Critical Angle Analysis: Critical stress analysis has been employed to predict which natural fractures are most likely to reactivate or open first during hydraulic stimulation [7]. This involves evaluating the state of stress on existing fractures relative to their shear strength. Studies suggest that NE-SW striking fractures have the highest likelihood of re-opening first [7]. Critically stressed fractures are those that are stimulated at pore pressures between the hydrostatic level and the minimum principal stress [7]. The interaction of hydraulic fractures with pre-existing natural fractures is a complex process, where natural fractures can be destabilized or stabilized depending on their orientation and location relative to the main hydraulic fracture [23,41].
Poroelastic Effects: Observations from injection tests indicate a rate/volume dependency and phenomena such as “self-shadowing,” “back stress,” or “pseudo poroelasticity” [30,31]. These effects imply that the inferred closure stress can increase with pumping rate/volume and in later injection cycles [30,31]. This “back stress” is attributed to poroelasticity in the equivalent porous medium of the natural fracture network, where the dilation and slippage of natural fractures increase the local total stress in the injection region [30,31]. This highlights the significant role of natural fractures in modulating the geomechanical response of the reservoir during stimulation.

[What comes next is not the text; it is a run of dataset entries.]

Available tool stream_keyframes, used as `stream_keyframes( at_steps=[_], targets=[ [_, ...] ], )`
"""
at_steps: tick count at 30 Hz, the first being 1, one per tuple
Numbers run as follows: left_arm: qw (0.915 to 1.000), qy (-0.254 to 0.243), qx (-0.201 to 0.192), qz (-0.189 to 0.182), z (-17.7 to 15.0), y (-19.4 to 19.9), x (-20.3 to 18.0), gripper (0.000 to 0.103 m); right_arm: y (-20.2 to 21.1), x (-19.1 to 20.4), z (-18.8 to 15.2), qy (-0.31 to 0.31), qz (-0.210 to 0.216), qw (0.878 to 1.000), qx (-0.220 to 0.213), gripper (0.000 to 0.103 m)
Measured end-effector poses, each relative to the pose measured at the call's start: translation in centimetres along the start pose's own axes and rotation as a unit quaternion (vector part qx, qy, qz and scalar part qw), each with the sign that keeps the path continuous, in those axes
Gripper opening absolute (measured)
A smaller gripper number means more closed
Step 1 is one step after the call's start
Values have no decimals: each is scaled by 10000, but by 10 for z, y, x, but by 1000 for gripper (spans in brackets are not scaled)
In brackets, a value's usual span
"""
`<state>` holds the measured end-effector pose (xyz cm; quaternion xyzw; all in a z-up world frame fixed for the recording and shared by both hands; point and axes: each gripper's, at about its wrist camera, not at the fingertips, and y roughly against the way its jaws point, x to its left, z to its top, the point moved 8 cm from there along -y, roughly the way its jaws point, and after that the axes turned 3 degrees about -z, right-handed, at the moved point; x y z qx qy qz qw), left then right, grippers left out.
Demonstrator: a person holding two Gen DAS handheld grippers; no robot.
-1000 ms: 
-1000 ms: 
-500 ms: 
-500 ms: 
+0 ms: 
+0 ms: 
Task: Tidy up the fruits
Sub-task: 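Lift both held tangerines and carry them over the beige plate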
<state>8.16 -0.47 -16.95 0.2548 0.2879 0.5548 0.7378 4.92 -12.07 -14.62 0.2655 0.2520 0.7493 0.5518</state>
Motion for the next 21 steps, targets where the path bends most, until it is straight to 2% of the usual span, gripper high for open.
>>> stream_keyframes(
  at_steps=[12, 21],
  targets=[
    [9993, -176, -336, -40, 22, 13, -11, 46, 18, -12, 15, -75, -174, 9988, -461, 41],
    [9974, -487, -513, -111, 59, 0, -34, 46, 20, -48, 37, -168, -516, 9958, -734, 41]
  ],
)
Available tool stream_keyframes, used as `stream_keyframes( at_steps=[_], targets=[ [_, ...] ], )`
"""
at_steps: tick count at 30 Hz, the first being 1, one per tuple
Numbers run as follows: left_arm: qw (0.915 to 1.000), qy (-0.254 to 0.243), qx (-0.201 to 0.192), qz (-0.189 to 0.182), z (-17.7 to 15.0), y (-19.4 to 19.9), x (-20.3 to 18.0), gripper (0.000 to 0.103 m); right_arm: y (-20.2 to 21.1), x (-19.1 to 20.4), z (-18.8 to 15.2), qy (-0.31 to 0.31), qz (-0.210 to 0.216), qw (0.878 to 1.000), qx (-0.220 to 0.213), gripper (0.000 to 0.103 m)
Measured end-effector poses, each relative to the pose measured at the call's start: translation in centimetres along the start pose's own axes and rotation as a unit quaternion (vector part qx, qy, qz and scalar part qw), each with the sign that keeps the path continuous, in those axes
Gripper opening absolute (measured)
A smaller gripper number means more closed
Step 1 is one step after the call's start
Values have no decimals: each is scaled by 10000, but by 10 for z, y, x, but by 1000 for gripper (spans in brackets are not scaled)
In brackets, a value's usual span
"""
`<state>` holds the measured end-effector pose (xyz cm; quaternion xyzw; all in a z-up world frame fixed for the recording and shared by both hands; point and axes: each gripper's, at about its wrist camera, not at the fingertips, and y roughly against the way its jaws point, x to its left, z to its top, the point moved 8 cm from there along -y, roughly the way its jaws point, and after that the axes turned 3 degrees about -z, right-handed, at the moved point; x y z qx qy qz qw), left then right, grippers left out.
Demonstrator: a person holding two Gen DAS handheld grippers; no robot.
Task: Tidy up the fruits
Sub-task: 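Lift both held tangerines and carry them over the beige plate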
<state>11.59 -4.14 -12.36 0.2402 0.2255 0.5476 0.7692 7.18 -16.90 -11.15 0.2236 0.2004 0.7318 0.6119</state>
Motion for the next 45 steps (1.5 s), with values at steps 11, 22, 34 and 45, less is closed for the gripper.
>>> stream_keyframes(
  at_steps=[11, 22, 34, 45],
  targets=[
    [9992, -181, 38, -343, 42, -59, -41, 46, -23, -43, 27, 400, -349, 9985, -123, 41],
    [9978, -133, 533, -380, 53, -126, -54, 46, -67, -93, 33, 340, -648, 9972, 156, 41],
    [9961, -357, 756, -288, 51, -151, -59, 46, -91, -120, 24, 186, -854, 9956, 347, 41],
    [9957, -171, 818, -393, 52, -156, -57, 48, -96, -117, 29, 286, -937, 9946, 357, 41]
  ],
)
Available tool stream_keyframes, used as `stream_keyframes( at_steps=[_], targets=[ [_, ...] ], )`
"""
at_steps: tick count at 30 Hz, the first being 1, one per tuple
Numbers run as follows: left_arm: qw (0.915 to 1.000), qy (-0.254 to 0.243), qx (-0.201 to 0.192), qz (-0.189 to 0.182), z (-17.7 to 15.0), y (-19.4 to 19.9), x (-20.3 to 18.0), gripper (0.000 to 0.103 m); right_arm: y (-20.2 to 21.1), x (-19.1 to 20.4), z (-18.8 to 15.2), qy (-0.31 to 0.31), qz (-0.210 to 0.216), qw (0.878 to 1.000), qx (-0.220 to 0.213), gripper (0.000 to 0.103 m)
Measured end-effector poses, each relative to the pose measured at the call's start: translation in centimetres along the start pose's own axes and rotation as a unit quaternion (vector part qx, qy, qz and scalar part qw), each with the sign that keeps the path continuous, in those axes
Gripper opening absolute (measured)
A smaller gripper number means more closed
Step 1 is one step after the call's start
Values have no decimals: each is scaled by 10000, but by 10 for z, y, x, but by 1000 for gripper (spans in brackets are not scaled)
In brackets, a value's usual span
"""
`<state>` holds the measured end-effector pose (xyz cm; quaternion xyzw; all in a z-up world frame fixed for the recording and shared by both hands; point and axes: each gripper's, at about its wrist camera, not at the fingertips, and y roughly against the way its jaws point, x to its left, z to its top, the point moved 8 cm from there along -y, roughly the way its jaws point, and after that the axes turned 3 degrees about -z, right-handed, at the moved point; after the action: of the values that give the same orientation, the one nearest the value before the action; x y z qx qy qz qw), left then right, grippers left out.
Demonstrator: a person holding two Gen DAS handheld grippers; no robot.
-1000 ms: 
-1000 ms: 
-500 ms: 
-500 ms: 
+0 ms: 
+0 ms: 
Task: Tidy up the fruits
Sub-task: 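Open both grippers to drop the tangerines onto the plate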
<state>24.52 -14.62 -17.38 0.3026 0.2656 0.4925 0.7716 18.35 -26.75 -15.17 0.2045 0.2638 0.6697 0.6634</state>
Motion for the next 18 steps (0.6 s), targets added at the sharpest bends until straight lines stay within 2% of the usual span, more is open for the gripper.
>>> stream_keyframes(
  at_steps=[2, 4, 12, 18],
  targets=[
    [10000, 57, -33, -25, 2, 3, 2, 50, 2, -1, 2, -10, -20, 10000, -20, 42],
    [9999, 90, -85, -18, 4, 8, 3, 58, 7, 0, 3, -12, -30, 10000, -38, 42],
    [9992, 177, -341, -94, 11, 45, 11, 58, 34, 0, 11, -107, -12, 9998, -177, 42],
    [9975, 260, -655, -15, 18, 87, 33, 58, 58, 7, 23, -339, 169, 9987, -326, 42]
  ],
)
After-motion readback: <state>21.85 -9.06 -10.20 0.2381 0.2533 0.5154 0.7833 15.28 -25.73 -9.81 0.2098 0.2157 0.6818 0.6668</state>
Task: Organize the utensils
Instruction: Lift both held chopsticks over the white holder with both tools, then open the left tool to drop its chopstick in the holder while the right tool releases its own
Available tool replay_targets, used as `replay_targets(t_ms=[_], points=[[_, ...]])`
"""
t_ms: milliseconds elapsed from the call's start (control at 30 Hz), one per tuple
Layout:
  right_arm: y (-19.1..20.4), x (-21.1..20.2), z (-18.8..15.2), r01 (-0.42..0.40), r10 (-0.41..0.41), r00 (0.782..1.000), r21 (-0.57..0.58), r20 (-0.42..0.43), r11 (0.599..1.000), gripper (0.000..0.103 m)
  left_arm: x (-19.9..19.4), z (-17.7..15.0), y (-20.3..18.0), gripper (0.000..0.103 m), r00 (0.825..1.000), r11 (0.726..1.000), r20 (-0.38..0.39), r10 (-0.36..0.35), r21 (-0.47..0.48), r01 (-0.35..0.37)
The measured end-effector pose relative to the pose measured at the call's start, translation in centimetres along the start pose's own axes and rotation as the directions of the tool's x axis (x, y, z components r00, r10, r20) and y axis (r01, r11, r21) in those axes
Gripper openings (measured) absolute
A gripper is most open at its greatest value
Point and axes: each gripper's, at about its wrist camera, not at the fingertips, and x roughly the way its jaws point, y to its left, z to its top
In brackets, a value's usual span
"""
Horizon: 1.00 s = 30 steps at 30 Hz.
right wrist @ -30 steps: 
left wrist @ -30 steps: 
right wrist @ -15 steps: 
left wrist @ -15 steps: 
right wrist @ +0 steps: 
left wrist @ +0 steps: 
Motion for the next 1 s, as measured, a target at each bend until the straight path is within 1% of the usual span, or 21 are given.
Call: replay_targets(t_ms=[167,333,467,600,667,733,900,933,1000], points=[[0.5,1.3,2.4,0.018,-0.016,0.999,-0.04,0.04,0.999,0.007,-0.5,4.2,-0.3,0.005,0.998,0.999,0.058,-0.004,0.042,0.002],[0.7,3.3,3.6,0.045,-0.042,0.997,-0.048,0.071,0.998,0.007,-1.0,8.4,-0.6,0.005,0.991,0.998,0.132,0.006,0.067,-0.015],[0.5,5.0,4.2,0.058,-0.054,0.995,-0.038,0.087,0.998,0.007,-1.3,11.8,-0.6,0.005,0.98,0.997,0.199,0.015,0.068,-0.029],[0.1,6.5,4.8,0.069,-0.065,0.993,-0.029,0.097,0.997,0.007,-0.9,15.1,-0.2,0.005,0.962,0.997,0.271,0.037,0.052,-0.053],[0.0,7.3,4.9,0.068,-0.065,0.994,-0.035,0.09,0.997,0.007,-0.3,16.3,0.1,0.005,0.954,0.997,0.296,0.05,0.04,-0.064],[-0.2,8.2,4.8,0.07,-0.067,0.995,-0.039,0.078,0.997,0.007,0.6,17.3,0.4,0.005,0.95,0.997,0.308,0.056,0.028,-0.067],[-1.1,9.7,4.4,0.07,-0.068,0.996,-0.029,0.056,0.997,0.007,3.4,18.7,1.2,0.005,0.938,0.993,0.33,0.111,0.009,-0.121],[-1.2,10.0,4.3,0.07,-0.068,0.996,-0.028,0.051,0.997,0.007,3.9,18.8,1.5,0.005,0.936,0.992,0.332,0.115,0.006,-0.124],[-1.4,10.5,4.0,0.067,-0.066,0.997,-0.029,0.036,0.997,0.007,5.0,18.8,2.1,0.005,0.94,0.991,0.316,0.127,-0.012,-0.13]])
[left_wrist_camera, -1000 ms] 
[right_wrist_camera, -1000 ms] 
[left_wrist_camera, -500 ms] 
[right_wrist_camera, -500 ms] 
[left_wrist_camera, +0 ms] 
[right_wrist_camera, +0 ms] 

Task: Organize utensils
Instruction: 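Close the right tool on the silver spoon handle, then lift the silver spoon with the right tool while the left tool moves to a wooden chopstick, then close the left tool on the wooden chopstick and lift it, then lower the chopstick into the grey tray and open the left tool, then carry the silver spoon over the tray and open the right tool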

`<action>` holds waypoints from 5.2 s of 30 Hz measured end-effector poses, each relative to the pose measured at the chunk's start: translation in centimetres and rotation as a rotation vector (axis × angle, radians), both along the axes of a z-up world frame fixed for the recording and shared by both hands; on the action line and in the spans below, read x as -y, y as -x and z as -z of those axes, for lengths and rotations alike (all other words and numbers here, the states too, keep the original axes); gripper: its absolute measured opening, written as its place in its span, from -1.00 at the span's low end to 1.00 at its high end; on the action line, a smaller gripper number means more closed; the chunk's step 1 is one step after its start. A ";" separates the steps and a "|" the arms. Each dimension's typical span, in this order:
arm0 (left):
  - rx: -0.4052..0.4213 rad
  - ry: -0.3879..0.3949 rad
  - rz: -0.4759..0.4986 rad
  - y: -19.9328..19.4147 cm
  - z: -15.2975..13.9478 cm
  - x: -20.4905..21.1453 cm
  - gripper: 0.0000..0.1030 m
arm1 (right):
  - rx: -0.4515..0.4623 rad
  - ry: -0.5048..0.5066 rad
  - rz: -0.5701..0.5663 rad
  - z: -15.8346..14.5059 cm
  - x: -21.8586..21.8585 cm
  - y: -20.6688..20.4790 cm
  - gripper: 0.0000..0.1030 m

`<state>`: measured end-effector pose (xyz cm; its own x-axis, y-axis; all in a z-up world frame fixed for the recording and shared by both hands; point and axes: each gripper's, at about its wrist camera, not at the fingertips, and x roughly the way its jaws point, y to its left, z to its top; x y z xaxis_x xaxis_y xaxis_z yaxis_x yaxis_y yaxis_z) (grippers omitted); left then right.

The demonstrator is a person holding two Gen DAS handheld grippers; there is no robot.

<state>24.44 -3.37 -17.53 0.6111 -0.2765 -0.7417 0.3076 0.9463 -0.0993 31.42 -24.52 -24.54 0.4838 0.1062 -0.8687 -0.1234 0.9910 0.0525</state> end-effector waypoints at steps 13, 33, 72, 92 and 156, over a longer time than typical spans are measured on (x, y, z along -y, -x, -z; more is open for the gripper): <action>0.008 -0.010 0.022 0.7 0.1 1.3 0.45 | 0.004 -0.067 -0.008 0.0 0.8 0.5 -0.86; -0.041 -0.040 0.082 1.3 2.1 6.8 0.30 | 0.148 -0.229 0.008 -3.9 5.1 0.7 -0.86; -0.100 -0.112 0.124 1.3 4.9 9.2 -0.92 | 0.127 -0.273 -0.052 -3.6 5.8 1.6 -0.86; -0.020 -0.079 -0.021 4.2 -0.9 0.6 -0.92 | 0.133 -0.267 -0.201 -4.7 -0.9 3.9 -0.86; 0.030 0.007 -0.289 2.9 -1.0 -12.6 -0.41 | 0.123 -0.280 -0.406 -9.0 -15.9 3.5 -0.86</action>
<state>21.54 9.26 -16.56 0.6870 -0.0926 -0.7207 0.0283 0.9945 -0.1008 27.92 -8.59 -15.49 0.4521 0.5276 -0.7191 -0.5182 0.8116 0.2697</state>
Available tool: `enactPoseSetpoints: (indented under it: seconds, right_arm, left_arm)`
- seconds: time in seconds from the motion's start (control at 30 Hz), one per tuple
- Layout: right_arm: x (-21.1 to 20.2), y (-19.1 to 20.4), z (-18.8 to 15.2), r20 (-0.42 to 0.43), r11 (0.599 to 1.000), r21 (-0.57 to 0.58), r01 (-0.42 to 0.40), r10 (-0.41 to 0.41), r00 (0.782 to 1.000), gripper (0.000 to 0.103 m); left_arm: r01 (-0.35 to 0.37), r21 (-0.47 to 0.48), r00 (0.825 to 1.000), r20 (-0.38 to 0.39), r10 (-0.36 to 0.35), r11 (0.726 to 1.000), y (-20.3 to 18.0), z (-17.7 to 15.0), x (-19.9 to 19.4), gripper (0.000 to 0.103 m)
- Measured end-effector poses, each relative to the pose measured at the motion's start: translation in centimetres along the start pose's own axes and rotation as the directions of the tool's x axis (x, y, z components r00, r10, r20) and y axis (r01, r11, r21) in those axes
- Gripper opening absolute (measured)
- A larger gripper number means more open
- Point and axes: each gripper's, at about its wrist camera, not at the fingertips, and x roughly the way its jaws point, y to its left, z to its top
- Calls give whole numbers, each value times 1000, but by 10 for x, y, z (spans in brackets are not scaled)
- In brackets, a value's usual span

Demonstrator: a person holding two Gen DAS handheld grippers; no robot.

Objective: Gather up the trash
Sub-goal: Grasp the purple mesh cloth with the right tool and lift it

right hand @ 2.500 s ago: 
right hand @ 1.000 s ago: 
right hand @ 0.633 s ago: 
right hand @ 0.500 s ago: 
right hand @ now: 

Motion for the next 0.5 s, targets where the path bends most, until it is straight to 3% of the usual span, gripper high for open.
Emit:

Fault Regime Implications and Regional Context
Fault Regime: The overwhelming evidence from stress analyses at Utah FORGE indicates that the in situ stress state is consistent with a normal faulting regime, where the vertical stress (Sv) is the maximum principal stress (Sv > SHmax > Shmin) [12,22,25]. This aligns with the regional extensional tectonics of the Basin and Range province [5,10,12]. However, some analyses, particularly from certain stress inversion methods or anelastic strain recovery (ASR) measurements, have suggested alternative possibilities. ASR is a core-based methodology utilized to measure the time-dependent recovered strain after core samples, typically granitoid material retrieved from well 16B(78)-32 at depths around 4865 ft (∼1483 m TVD), are extracted and relieved of in situ stress. By monitoring the non-isotropic relaxation of the recovered strain over approximately one month, the method aims to reconstruct the principal stresses experienced by the rock. The results from the ASR analysis suggested alternative possibilities:
Strike-Slip Faulting: Method 1 for SHmax estimation in well 16A(78)-32 yielded scattered results (0.88–1.37 psi/ft), suggesting potential strike–slip faulting in deeper formations [40].
Reverse Faulting/Strike-Slip-Normal: ASR experiments on cores from well 16B indicated a stress regime that could be interpreted as reverse faulting (σ3 = 5940 psi, σ2 = 6820 psi) or strike–slip–normal, with principal stresses slightly off-vertical [27]. These variations might reflect local heterogeneities, transitional regimes, or the challenges in interpreting data from complex environments.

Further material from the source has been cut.